On the negative side:
- I think the GUI is not befitting of a processor of this cost, and there aren't as many configuration options as one gets with the 80.3 (temporary levels, Audyssey Movie and Music modes, more crossover options, more manual EQ bands, etc.) The THX mode was also nice on the Integra at times, as some of the modes and options worked well for me especially on TV content.
- I find the HDMI ports very loose - I've tried three different brands of connectors, and all can slip out easily I purchased some HDMI locks and installed them, though the spacing of the connectors does not allow me to fit the last one for some reason.
- Like the 80.3, this is not a grounded unit.
- I also wish they would have provided a printed manual - printing out the manual at home was laborious, and its never as convenient to read through than a properly bound manual.
- I find some of the Music modes interesting - I'm hearing more of an ambience. almost a reverb, with the Neo X and DSX modes for music that I definitely did not hear with the 80.3. This is a mixed bag, especially when there is varied media content - normal dialog (say in a music documentary) can have a slightly echoey effect in these modes when the environment indicates it should be relatively dry. This subtle artifact disappears completely when using the equivalent Movie modes. There may be some settings I have discovered yet, but wanted to make note of this. For actual music content, the Music modes sound fantastic.
- Finally, I don't like the method of choose surround modes, as at the moment, I don't see how this translates well to a third party remote. Using the Marantz remote, you press and hold for about three second any one of four master surround buttons - Movie, Music, Game, and Pure. This brings up a menu, by which you than either click the same button again repeatedly to cycle downward through the available modes depending upon source content, or alternatively, use the up/down directional arrows to select. Integra's use of a Home button, which put the most often used Listening Modes, Audyssey Controls, and Status options in a more conventional press/navigate buttoning scheme translates better, at least to my Roomie Remote.
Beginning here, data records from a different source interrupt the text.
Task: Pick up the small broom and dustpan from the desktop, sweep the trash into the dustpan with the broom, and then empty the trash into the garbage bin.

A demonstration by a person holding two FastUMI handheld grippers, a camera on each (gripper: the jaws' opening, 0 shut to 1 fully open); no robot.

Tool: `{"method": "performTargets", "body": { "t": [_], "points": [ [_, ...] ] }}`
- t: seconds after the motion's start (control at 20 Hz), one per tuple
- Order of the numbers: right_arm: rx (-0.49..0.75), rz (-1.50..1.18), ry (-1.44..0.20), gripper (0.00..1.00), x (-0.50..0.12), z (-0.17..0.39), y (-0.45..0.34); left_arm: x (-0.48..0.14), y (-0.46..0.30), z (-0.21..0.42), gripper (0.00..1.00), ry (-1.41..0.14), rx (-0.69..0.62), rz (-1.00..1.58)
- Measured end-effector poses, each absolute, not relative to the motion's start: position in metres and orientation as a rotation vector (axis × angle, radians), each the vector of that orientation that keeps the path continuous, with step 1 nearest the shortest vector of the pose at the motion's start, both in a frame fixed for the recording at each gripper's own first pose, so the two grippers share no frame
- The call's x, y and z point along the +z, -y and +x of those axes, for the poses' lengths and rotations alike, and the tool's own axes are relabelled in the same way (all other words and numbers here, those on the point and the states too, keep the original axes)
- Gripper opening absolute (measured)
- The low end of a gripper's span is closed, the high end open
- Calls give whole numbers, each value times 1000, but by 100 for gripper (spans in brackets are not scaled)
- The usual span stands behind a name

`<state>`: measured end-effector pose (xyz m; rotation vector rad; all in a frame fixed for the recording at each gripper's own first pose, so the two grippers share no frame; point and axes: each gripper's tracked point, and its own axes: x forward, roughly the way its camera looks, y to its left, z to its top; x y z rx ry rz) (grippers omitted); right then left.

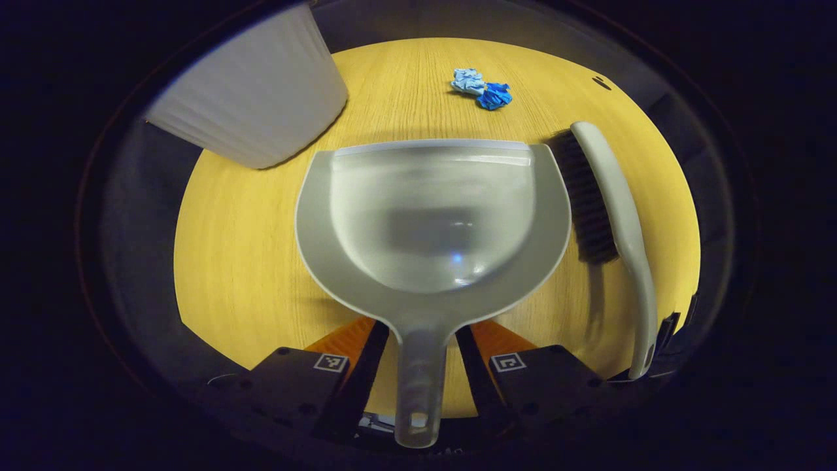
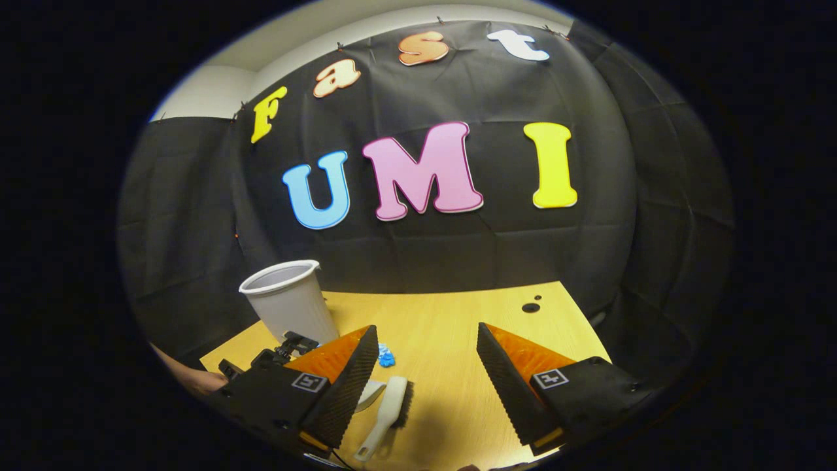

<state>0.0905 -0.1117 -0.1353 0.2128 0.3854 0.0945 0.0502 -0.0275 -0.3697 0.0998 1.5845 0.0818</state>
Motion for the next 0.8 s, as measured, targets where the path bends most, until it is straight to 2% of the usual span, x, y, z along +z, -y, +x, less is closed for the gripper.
{"method": "performTargets", "body": {
  "t": [0.1, 0.25, 0.3, 0.4, 0.6, 0.8],
  "points": [
    [70, 193, -427, 98, -146, 85, 99, -371, 31, 58, 54, -1584, 32, 82],
    [39, 142, -551, 98, -173, 77, 75, -371, 29, 58, 34, -1606, 3, 71],
    [27, 118, -608, 98, -183, 74, 69, -373, 28, 57, 31, -1606, -20, 66],
    [8, 93, -697, 98, -201, 64, 56, -370, 25, 56, 30, -1591, -83, 60],
    [61, 94, -1022, 98, -258, 25, 14, -369, 18, 54, 31, -1558, -180, -3],
    [72, -25, -1263, 100, -321, 10, 4, -370, 14, 49, 30, -1512, -237, -25]
  ]
}}
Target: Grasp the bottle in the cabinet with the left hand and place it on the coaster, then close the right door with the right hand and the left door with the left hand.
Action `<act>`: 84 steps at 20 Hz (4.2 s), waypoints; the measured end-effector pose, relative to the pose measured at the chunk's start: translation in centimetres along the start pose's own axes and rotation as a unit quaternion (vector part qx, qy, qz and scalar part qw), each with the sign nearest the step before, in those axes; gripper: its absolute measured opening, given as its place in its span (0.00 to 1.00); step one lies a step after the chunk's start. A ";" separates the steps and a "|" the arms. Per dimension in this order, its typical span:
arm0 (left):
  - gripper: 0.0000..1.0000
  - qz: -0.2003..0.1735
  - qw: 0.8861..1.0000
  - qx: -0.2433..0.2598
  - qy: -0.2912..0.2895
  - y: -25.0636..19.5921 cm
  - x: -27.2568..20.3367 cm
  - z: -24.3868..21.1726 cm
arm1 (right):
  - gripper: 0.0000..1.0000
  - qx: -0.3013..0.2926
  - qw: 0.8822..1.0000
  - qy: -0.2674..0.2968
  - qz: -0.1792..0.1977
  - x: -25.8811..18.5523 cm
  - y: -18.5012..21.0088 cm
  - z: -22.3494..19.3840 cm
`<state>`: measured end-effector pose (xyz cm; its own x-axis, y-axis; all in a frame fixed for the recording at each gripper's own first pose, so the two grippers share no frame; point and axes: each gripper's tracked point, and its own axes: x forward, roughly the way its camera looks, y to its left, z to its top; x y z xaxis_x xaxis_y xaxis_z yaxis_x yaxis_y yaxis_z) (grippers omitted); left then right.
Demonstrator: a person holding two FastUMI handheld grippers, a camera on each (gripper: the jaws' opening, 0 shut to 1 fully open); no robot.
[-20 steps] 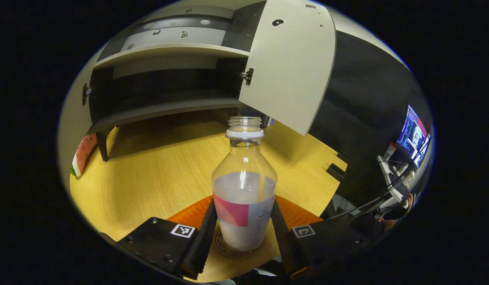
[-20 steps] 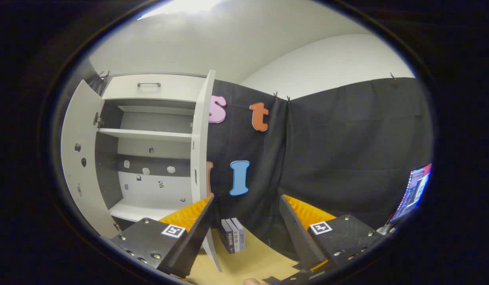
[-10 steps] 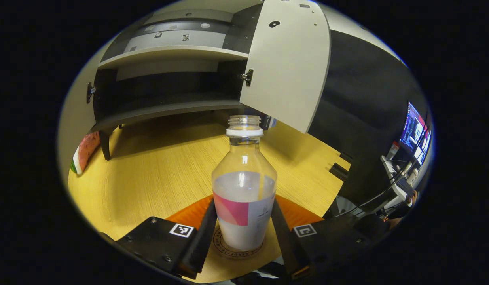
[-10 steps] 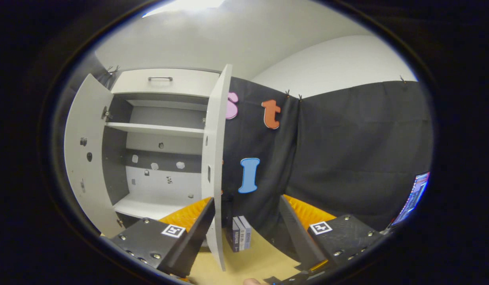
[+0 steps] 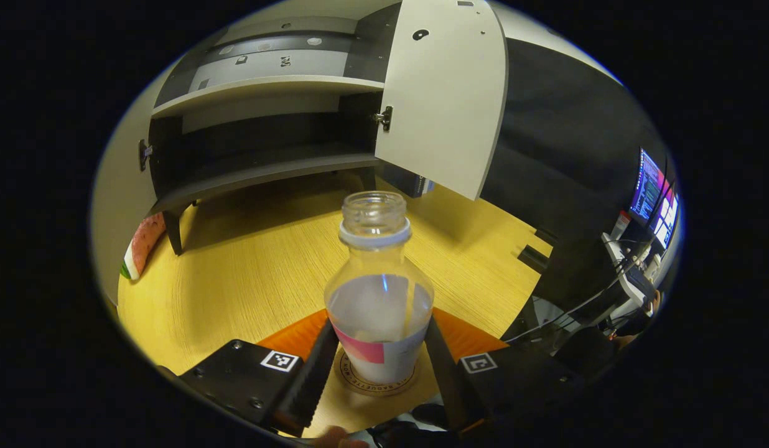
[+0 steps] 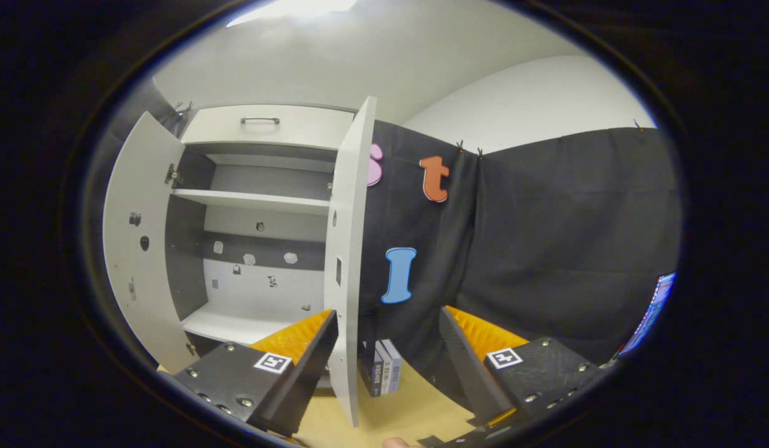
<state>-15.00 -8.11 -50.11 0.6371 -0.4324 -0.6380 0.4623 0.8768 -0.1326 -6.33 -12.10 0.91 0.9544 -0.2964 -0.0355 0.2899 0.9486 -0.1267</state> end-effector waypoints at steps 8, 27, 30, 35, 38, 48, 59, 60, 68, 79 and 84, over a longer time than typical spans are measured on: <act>0.80 0.003 1.000 -0.004 -0.009 -0.2 -0.9 1.2 | 0.98 -0.002 1.000 0.002 0.019 0.3 1.2 -0.2; 0.79 0.026 0.975 -0.022 -0.219 -1.3 -11.4 23.3 | 0.98 0.015 1.000 -0.004 0.025 2.4 -0.3 -2.3; 0.79 0.060 0.963 -0.021 -0.264 0.5 -15.3 28.2 | 0.98 0.012 1.000 -0.009 0.028 3.8 -0.5 -2.2; 0.90 0.135 0.951 -0.045 -0.275 3.7 -20.7 32.7 | 0.99 0.003 1.000 -0.012 0.021 6.0 -1.3 -3.3; 0.85 0.183 0.939 -0.059 -0.285 5.6 -24.5 34.6 | 0.94 -0.001 1.000 0.000 0.018 7.5 -1.7 -4.8; 0.91 0.290 0.899 -0.062 -0.323 11.1 -33.0 36.1 | 0.98 0.003 1.000 0.006 0.029 9.1 -0.8 -5.7; 0.96 0.392 0.861 -0.081 -0.314 16.8 -38.7 33.7 | 0.98 0.002 0.996 0.005 0.089 8.8 2.1 -5.6; 0.97 0.400 0.857 -0.088 -0.313 17.3 -39.4 33.2 | 0.98 0.001 0.995 0.004 0.096 8.7 2.6 -5.5; 0.97 0.445 0.838 -0.098 -0.301 20.9 -41.4 31.5 | 0.98 0.011 0.990 0.006 0.140 8.3 5.8 -5.5; 0.97 0.434 0.835 -0.129 -0.312 23.1 -40.9 30.3 | 0.98 0.010 0.978 0.015 0.208 9.0 13.5 -6.0; 0.93 0.422 0.838 -0.131 -0.320 23.8 -40.5 30.6 | 0.98 0.012 0.970 0.020 0.244 9.0 17.8 -6.1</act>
<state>-10.91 23.85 -4.19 0.9079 0.4145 -0.0618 -0.4178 0.9069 -0.0542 6.98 1.47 -7.76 0.9752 0.1837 -0.1238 -0.1925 0.9793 -0.0629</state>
Marantz would do good to re-look at this, though at this point the buttons are hardwired into the remote…
Like the 80.3, I can easily configure and control the 8801 via IP from my Roomie Remote iOS app. I've had no issues triggering my McIntosh and Marantz amps using the trigger jacks. I've not tried the Marantz RCA remote connection yet.
I've not run my color meter, but I see no degradation in video quality (looks a little better if I were forced to keep one and toss the other in the river). Since I'm going through a Lumagen Mini 3D and a Darblet, I've not tested the 4k scaling, buy my Sony VPL-VW1000es does a fine job of that.
In certain ways, the 8801 is much closer to Classé SSP-800, with several benefits the Classé does not possess. Regardless, the 8801 offers an elevated, luxurious sound that enriches a system and room that is capable of passing on what the Marantz delivers.